Goalline technology promises to end World Cup over the line controversies

Telecoms

by Byomakesh Biswal| 12 June 2014

Germany based GoalControl at all 12 Football World Cup venues in Brazil.

The 2014 FIFA World Cup set to begin in Sao Paulo, Brazil today debuting Goalline technology which will make sure that the game is free from controversy due to misjudgement from referees.

The technology has been implemented by Germany based GoalControl. English fans remember all too well British player Frank Lampard's goal against Germany being denied by the referee during a second round of match in South Africa in 2010, despite scoring a clear goal.

Ahead of the commencement of the game, GoalControl has already re-tested the technology through independent test institute to make sure that they are of high standard, including at Rio's Maracana stadium, which will host the World Cup final.

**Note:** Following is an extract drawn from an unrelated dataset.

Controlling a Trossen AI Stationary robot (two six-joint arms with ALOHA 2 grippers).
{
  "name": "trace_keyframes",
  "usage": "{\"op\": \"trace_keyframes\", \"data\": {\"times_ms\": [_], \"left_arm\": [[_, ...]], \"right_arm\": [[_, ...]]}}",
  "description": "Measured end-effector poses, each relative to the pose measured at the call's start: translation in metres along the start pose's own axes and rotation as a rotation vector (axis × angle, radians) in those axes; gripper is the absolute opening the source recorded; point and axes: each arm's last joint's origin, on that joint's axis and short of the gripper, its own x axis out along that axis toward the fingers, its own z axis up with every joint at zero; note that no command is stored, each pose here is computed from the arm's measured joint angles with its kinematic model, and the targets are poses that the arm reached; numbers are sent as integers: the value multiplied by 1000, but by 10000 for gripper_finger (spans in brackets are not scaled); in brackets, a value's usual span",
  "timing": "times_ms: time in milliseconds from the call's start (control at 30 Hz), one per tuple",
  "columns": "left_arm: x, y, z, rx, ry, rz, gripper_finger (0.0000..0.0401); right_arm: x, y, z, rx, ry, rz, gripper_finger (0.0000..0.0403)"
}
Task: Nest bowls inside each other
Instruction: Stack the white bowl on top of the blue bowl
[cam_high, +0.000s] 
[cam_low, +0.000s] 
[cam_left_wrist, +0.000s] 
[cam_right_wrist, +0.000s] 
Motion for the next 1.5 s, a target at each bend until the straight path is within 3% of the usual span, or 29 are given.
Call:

GoalControl managing director Dirk Broichhausen was quoted by AFP as saying, "It is 100 percent accurate. The system will work."

Goal Control

Last year, the company has secured the contract from FIFA to install its GoalControl-4D'system based on 14 high speed cameras in all 12 venues in Brazil.

GoalControl-4D' technology has already been implemented at the FIFA Confederations Cup 2013 and claimed to effective during the 16 games in six stadiums.

GoalControl-4D system works with 14 high-speed cameras with each goal having seven cameras fitted around the pitch at the stadium roof/catwalk.

The cameras are connected to a powerful image processing computer system which tracks the movement of all objects on the pitch and filters out the players, referees and all disturbing objects.

After filtering out other objects, the system triangulates the motion of the ball to track in three dimensions, with a precision of a few millimetres in the coordinate system of the pitch.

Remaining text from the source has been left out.